Records provided |
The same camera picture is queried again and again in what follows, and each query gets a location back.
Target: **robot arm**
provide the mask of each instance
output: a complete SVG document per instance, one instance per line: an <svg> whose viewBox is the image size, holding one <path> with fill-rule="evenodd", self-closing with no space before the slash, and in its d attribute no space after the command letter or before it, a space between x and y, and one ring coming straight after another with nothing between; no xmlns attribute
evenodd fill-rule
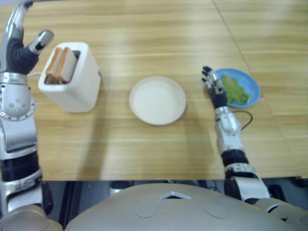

Your task | Repeat the material above in full and exactly, omitting the pictures.

Finished task |
The same camera picture is queried again and again in what follows, and each query gets a location back.
Target: **robot arm**
provide the mask of each instance
output: a complete SVG document per instance, one instance per line: an <svg> whose viewBox is the image size, holding one <path> with fill-rule="evenodd", self-closing with no space before the slash, and in its d attribute no space after the command letter or before it, a space between x and y, and one ring coming straight after another with nothing between; no xmlns attribute
evenodd fill-rule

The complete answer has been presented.